Dataset content:
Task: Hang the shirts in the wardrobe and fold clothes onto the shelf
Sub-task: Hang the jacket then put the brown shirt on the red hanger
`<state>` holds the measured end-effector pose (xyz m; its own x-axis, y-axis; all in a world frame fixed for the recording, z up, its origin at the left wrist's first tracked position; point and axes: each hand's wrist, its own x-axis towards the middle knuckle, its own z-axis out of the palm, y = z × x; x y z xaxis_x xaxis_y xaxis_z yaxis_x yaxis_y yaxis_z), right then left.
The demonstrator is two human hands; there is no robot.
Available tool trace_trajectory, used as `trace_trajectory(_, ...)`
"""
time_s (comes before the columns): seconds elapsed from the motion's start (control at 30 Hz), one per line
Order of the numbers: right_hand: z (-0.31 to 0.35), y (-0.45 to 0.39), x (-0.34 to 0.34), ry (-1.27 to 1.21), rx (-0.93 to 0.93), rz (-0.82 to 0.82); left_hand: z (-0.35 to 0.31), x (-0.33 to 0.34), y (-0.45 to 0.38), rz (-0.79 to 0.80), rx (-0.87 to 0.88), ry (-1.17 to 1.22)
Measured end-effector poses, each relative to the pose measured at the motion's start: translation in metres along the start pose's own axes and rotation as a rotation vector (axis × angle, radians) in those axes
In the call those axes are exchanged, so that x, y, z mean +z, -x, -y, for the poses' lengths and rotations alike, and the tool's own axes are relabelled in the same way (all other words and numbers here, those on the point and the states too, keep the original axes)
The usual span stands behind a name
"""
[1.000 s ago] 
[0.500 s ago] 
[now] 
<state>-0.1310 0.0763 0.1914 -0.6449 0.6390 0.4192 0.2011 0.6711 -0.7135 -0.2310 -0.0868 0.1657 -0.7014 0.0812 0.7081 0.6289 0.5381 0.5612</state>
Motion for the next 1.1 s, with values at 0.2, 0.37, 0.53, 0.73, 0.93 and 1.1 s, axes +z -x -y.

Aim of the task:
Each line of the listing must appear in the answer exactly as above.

Exercise result:
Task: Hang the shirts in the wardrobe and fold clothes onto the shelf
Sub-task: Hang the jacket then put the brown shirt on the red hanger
`<state>` holds the measured end-effector pose (xyz m; its own x-axis, y-axis; all in a world frame fixed for the recording, z up, its origin at the left wrist's first tracked position; point and axes: each hand's wrist, its own x-axis towards the middle knuckle, its own z-axis out of the palm, y = z × x; x y z xaxis_x xaxis_y xaxis_z yaxis_x yaxis_y yaxis_z), right then left.
The demonstrator is two human hands; there is no robot.
Available tool trace_trajectory, used as `trace_trajectory(_, ...)`
"""
time_s (comes before the columns): seconds elapsed from the motion's start (control at 30 Hz), one per line
Order of the numbers: right_hand: z (-0.31 to 0.35), y (-0.45 to 0.39), x (-0.34 to 0.34), ry (-1.27 to 1.21), rx (-0.93 to 0.93), rz (-0.82 to 0.82); left_hand: z (-0.35 to 0.31), x (-0.33 to 0.34), y (-0.45 to 0.38), rz (-0.79 to 0.80), rx (-0.87 to 0.88), ry (-1.17 to 1.22)
Measured end-effector poses, each relative to the pose measured at the motion's start: translation in metres along the start pose's own axes and rotation as a rotation vector (axis × angle, radians) in those axes
In the call those axes are exchanged, so that x, y, z mean +z, -x, -y, for the poses' lengths and rotations alike, and the tool's own axes are relabelled in the same way (all other words and numbers here, those on the point and the states too, keep the original axes)
The usual span stands behind a name
"""
[1.000 s ago] 
[0.500 s ago] 
[now] 
<state>-0.1310 0.0763 0.1914 -0.6449 0.6390 0.4192 0.2011 0.6711 -0.7135 -0.2310 -0.0868 0.1657 -0.7014 0.0812 0.7081 0.6289 0.5381 0.5612</state>
Motion for the next 1.1 s, with values at 0.2, 0.37, 0.53, 0.73, 0.93 and 1.1 s, axes +z -x -y.

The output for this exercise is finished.